* **Problem to solve**: Out of the material that follows, write out exactly the lines from the line with "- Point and" to the line with "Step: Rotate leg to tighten", both ends included, and no others.

BEGIN Data extract

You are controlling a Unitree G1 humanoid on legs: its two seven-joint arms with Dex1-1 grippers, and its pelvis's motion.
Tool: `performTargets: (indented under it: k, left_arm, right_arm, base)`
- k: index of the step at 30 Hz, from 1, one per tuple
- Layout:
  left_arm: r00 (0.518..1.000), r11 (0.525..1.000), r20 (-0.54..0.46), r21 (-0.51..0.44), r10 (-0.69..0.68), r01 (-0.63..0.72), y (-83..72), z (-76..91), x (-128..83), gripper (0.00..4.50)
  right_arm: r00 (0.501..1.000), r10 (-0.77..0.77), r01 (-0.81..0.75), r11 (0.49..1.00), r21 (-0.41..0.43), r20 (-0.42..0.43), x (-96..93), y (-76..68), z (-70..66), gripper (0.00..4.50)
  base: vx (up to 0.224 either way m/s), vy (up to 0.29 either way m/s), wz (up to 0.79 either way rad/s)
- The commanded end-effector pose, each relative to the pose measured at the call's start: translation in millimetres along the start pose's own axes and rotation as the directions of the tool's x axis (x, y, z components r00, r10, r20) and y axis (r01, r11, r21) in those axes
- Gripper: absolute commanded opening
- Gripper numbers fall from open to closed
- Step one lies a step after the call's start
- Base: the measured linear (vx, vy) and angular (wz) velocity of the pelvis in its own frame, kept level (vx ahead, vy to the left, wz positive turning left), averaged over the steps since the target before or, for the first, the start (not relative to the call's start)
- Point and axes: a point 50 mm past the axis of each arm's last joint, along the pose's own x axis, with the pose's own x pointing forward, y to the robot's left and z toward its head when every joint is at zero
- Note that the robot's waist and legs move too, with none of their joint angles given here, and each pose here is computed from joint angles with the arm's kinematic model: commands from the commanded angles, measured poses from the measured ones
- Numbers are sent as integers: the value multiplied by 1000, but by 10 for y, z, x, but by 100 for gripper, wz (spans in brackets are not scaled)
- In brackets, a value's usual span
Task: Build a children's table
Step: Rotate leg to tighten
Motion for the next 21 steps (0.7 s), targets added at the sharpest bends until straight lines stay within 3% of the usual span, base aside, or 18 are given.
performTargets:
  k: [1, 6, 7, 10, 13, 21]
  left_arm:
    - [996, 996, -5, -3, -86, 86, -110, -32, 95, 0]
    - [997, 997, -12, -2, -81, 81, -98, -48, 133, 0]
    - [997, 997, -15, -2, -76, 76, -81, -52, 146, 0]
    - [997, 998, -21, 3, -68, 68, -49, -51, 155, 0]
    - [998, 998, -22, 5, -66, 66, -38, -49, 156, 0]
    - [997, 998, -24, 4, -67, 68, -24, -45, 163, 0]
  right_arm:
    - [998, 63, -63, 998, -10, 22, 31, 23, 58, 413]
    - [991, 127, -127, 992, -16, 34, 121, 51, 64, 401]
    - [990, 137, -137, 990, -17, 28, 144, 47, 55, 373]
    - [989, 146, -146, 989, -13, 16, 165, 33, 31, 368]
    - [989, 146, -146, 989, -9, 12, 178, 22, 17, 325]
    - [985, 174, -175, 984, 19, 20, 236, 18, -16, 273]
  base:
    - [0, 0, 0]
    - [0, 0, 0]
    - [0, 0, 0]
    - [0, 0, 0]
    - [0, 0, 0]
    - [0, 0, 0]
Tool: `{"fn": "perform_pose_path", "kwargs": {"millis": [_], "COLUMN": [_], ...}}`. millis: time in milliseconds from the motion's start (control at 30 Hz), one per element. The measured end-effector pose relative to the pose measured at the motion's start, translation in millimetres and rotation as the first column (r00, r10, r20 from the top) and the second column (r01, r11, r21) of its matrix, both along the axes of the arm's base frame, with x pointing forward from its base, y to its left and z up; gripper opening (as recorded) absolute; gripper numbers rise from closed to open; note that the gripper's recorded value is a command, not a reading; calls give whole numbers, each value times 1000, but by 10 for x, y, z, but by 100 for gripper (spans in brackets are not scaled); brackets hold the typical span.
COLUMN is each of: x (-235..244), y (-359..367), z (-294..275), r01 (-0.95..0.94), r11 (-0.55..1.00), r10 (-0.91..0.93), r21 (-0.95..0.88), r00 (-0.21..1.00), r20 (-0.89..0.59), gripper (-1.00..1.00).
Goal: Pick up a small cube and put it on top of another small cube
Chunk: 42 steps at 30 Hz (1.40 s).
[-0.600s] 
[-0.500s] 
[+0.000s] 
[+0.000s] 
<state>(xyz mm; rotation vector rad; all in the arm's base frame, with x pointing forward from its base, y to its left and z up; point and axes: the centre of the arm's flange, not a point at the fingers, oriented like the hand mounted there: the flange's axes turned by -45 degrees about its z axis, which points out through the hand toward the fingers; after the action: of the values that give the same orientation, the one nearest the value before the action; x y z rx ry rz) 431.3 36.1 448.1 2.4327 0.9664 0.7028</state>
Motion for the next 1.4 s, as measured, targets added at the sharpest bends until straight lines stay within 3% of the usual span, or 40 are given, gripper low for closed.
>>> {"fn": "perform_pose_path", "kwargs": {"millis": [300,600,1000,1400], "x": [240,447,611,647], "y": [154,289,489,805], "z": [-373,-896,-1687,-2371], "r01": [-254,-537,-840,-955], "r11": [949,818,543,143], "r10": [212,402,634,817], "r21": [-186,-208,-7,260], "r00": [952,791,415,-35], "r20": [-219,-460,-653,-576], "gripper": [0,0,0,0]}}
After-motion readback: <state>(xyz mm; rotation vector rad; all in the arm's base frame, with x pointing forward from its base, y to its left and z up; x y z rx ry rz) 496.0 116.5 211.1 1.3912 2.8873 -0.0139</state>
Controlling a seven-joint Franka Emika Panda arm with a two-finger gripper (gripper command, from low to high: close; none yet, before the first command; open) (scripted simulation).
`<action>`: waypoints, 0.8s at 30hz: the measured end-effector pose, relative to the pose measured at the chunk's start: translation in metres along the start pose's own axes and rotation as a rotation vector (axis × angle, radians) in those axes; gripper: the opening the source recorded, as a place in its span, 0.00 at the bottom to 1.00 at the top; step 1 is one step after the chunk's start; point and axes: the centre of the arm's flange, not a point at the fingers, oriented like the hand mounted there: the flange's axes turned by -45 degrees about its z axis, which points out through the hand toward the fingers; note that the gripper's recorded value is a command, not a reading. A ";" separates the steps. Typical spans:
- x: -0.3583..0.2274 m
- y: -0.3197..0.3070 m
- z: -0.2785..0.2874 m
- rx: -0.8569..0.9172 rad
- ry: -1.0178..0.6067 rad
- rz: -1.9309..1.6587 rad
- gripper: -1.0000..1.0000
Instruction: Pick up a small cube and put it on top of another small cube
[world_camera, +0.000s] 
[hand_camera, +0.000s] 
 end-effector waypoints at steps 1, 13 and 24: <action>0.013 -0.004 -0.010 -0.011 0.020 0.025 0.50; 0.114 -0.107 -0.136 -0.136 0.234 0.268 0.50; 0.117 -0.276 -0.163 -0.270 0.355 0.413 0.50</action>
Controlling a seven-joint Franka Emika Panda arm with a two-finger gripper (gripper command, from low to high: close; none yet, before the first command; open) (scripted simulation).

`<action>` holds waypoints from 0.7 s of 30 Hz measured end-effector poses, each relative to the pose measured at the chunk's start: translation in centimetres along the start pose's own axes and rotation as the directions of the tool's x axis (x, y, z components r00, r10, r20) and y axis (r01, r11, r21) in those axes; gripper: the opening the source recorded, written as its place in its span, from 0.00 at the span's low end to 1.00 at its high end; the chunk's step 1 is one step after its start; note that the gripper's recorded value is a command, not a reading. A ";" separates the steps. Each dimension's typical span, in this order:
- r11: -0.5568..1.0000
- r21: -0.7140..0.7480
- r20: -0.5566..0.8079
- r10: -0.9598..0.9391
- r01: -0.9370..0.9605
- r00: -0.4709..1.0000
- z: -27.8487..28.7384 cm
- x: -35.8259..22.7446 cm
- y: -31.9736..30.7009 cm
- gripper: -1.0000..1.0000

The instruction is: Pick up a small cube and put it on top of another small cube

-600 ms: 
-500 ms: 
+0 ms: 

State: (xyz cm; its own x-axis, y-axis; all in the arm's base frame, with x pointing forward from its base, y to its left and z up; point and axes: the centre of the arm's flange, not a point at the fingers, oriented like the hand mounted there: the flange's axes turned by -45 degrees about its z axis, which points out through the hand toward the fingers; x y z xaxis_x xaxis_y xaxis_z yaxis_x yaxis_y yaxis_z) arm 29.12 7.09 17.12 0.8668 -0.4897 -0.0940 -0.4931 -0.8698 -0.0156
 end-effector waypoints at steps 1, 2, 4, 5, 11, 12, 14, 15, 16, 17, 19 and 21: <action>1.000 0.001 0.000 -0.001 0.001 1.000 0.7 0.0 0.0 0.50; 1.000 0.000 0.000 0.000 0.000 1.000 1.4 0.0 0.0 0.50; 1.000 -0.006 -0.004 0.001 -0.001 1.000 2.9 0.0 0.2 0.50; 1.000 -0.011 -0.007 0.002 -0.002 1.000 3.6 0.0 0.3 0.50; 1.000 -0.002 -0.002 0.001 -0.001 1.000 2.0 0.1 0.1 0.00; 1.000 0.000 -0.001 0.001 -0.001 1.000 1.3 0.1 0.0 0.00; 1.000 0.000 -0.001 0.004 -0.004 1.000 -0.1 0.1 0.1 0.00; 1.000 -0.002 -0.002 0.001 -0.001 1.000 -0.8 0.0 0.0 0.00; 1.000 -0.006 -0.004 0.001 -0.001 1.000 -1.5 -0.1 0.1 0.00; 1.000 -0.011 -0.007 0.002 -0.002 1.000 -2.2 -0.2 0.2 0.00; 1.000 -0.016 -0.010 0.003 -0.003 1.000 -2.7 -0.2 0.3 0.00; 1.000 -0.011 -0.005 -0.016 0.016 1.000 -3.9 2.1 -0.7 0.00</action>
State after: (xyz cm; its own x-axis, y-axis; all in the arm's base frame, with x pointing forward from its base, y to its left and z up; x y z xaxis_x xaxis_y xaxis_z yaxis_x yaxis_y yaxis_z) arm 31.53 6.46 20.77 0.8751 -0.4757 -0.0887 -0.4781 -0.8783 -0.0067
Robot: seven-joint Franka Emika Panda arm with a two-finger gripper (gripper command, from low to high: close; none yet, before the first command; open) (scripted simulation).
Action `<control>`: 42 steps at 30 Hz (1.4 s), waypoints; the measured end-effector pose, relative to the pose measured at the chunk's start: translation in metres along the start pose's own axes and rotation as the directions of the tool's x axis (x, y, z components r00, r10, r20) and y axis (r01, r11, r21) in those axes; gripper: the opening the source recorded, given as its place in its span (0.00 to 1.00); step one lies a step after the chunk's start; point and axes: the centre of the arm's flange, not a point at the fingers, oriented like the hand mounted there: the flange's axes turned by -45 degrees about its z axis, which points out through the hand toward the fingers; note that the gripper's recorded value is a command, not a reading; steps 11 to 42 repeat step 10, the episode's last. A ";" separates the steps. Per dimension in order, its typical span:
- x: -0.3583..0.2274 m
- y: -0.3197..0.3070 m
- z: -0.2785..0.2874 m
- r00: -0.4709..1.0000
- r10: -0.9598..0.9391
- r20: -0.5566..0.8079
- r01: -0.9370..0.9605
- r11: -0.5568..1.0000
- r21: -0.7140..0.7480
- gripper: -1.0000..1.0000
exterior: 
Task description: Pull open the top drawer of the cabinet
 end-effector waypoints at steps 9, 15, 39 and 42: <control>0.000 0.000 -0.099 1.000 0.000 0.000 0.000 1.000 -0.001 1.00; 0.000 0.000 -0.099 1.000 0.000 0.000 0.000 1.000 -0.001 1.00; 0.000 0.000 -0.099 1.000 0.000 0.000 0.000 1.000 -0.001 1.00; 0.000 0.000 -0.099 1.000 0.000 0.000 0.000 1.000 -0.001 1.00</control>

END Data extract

* **Reply to the exercise**:
- Point and axes: a point 50 mm past the axis of each arm's last joint, along the pose's own x axis, with the pose's own x pointing forward, y to the robot's left and z toward its head when every joint is at zero
- Note that the robot's waist and legs move too, with none of their joint angles given here, and each pose here is computed from joint angles with the arm's kinematic model: commands from the commanded angles, measured poses from the measured ones
- Numbers are sent as integers: the value multiplied by 1000, but by 10 for y, z, x, but by 100 for gripper, wz (spans in brackets are not scaled)
- In brackets, a value's usual span
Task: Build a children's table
Step: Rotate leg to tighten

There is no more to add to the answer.